## Exercise
Please repeat, unchanged, the lines at the top of the listing below, ending with the one that has "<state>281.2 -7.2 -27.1".

Records for this exercise START

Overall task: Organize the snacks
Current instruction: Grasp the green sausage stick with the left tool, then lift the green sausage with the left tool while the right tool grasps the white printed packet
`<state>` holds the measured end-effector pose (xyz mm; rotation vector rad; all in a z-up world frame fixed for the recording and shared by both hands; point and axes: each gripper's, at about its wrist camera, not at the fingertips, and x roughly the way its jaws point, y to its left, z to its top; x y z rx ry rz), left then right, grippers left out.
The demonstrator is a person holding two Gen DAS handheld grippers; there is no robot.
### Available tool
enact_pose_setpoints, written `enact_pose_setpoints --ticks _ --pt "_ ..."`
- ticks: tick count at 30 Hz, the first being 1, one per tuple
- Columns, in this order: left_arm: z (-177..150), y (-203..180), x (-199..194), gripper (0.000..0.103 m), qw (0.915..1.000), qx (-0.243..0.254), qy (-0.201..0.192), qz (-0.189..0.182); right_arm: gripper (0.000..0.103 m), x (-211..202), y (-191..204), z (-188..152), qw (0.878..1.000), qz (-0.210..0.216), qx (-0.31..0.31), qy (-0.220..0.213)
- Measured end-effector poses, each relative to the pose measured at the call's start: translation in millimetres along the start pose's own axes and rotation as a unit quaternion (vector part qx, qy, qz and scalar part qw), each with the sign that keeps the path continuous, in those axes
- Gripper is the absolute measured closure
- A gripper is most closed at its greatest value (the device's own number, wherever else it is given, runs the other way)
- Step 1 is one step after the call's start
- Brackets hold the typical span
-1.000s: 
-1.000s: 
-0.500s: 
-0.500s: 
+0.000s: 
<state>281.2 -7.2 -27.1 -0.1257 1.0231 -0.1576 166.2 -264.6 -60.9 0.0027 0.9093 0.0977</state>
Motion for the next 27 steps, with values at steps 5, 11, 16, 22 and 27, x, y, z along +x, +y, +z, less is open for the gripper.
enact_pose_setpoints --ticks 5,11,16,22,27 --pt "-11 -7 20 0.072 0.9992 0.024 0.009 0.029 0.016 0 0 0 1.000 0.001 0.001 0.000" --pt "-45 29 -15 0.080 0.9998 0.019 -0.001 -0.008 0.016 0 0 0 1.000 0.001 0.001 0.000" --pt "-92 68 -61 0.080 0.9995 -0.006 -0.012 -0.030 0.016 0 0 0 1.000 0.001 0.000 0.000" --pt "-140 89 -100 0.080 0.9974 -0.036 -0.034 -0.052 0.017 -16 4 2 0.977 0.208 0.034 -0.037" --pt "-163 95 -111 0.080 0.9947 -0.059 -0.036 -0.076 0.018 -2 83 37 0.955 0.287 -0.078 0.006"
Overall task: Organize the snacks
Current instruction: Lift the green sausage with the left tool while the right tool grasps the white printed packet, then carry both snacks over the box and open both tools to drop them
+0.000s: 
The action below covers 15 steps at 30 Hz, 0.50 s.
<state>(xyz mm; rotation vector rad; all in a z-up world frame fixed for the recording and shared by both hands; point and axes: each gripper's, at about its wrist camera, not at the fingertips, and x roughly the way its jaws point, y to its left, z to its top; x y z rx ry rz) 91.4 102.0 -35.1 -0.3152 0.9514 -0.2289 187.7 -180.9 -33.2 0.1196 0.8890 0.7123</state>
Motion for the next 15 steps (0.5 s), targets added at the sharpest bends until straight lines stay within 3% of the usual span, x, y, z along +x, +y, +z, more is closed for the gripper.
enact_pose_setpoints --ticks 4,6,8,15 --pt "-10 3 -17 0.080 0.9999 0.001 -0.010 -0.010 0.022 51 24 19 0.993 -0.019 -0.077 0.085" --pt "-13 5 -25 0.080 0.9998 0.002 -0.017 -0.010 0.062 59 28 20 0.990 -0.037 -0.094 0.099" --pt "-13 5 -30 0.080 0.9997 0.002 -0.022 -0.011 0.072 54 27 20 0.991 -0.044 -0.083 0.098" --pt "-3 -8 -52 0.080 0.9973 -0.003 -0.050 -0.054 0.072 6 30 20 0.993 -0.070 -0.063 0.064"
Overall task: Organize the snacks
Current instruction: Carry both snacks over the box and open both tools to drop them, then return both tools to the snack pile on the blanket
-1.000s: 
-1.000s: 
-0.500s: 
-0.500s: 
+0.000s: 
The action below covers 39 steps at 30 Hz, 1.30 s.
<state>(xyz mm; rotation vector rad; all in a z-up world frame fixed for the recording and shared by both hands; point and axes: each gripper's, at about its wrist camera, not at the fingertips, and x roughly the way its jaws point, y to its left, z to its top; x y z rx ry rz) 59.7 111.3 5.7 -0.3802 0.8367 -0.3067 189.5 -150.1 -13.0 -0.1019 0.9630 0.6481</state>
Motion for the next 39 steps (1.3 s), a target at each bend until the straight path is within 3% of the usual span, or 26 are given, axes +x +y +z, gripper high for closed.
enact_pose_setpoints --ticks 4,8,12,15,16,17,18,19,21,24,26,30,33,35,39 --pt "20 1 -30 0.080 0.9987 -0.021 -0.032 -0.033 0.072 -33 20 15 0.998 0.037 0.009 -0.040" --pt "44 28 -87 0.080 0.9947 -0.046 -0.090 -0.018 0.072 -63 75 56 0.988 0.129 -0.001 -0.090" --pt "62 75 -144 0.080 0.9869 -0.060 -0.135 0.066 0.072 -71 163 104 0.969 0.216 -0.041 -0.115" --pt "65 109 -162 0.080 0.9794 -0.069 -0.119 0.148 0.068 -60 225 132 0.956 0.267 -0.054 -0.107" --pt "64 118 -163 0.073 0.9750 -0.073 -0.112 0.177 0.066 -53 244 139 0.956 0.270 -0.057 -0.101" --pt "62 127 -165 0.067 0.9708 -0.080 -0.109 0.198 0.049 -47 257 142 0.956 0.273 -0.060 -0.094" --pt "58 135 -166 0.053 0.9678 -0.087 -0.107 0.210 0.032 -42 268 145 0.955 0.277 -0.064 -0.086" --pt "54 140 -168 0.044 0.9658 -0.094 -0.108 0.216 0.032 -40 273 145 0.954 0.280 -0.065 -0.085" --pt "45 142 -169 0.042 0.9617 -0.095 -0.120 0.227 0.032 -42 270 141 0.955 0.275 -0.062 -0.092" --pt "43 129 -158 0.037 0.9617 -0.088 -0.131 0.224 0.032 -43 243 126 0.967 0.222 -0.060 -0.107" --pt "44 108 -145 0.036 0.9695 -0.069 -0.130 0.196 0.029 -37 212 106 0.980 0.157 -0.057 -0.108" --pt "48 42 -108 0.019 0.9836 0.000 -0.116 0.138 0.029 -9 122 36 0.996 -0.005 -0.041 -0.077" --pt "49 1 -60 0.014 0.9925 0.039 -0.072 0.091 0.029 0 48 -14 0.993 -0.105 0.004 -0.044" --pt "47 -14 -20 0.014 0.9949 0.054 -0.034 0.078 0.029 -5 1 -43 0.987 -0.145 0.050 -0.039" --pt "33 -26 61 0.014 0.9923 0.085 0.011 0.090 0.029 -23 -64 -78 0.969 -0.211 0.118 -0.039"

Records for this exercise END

## Expected answer
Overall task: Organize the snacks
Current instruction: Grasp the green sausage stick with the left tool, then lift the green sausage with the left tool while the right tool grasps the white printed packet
`<state>` holds the measured end-effector pose (xyz mm; rotation vector rad; all in a z-up world frame fixed for the recording and shared by both hands; point and axes: each gripper's, at about its wrist camera, not at the fingertips, and x roughly the way its jaws point, y to its left, z to its top; x y z rx ry rz), left then right, grippers left out.
The demonstrator is a person holding two Gen DAS handheld grippers; there is no robot.
### Available tool
enact_pose_setpoints, written `enact_pose_setpoints --ticks _ --pt "_ ..."`
- ticks: tick count at 30 Hz, the first being 1, one per tuple
- Columns, in this order: left_arm: z (-177..150), y (-203..180), x (-199..194), gripper (0.000..0.103 m), qw (0.915..1.000), qx (-0.243..0.254), qy (-0.201..0.192), qz (-0.189..0.182); right_arm: gripper (0.000..0.103 m), x (-211..202), y (-191..204), z (-188..152), qw (0.878..1.000), qz (-0.210..0.216), qx (-0.31..0.31), qy (-0.220..0.213)
- Measured end-effector poses, each relative to the pose measured at the call's start: translation in millimetres along the start pose's own axes and rotation as a unit quaternion (vector part qx, qy, qz and scalar part qw), each with the sign that keeps the path continuous, in those axes
- Gripper is the absolute measured closure
- A gripper is most closed at its greatest value (the device's own number, wherever else it is given, runs the other way)
- Step 1 is one step after the call's start
- Brackets hold the typical span
-1.000s: 
-1.000s: 
-0.500s: 
-0.500s: 
+0.000s: 
<state>281.2 -7.2 -27.1 -0.1257 1.0231 -0.1576 166.2 -264.6 -60.9 0.0027 0.9093 0.0977</state>

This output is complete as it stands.